Don’t let the train of knowledge pull away without getting on board.
From my copy of Bulletin Boards For All Occasions, by Margaret B. Randall, 1966
I publish this in reference to a knot of recent conversation reflecting on the habits of the Leaderboard types in the technology writing community. I say “writing” not “blogging” because really it doesn’t matter that their chosen medium is blogs. It’s not about the tools, it’s about use of the tools.
Josh, Josh, Jake, and Steve all shared thoughts recently about their growing irritation with the behavior patterns of a small subset of technology bloggers. Josh Kleinpeter and Steve Rubel point to the redundancy and misplaced focus of those who are sometimes referred to as the “A-List”, Josh Hallett realized he doesn’t really need to be reading many of those people any more, and Jake described what his recent interactions with a few famous names were like.

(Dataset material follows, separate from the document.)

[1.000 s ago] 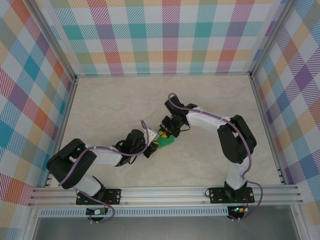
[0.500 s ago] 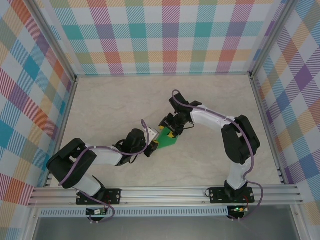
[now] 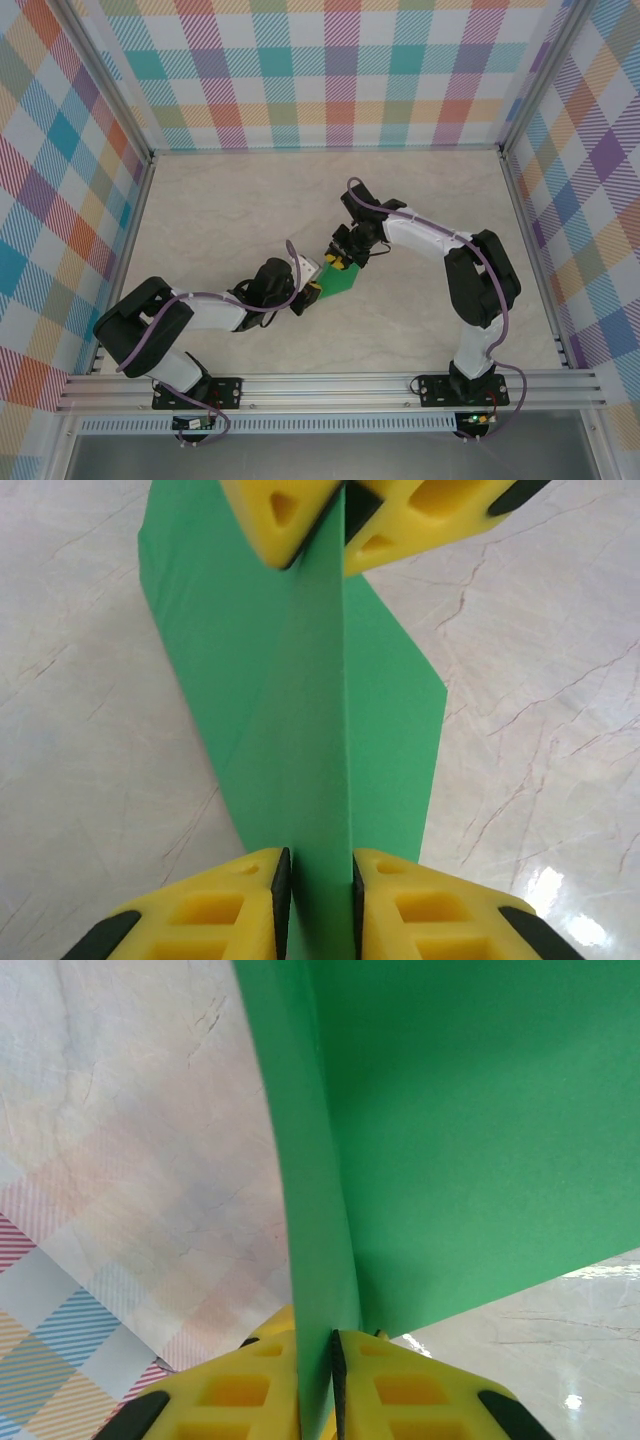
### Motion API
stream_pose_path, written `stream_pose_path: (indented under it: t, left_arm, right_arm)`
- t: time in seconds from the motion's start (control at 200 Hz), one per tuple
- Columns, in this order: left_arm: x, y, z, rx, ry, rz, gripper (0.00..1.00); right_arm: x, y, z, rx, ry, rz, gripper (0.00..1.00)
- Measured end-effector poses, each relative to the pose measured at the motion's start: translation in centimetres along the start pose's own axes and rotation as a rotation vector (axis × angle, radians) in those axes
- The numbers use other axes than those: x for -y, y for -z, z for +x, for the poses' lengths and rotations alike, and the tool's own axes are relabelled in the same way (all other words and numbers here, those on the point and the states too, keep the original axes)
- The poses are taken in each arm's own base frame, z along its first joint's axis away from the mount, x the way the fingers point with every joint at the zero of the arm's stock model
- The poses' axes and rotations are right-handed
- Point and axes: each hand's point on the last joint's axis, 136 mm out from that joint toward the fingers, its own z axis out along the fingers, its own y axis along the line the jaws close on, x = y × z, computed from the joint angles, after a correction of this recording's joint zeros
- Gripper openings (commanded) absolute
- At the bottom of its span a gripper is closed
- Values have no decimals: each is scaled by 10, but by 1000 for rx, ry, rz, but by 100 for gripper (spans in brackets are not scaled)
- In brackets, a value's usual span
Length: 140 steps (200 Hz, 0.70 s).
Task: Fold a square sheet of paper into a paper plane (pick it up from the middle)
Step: Fourth fold the wing at the center of the table.
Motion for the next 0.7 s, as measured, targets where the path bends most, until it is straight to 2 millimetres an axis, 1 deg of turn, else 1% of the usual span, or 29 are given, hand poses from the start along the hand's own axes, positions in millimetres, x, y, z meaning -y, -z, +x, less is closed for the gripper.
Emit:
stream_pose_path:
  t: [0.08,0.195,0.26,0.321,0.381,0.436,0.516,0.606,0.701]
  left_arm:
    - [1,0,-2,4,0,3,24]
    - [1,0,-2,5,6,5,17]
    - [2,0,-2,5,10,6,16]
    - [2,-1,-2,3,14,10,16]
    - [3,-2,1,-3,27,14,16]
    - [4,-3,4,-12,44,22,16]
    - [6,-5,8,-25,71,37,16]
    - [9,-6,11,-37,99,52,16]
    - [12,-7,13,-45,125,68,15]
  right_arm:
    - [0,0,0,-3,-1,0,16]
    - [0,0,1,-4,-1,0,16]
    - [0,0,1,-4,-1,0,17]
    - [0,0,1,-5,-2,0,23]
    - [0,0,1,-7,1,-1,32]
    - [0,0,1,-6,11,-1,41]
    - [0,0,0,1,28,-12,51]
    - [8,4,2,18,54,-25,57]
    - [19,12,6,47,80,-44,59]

Along these same lines, things got so contentious recently that Brian Oberkirch felt the need to invoke the nuclear option Brother Senor Love Daddy to get everyone to cool out. Ethan Kaplan called out the ridiculous amount of attention paid to Robert Scoble’s carefully orchestrated Facebook/Plaxo standoff at the expense of any number of interesting and important things worth writing about. None of these dustups are new, but you’d think we could get a little better at this over time.
As Josh described, an easy remedy on the individual level is just to stop reading the people you feel you “need to” and the aggregators that only aggregate the news those people glom on to en masse. I’ve been unfollowing more and more people in Twitter and removing some of the feeds from my RSS reader that I once thought were essentials.
But as a remedy to those seemingly caught in or addicted to bad writing and publishing patterns, I wanted to offer the vintage advice above. No matter what your chosen medium happens to be, slow down. Listen with both ears and an open head. Think before you write/speak/comment. Read widely.
Great graphic! It’s funny how the ‘new’ problems aren’t really that new.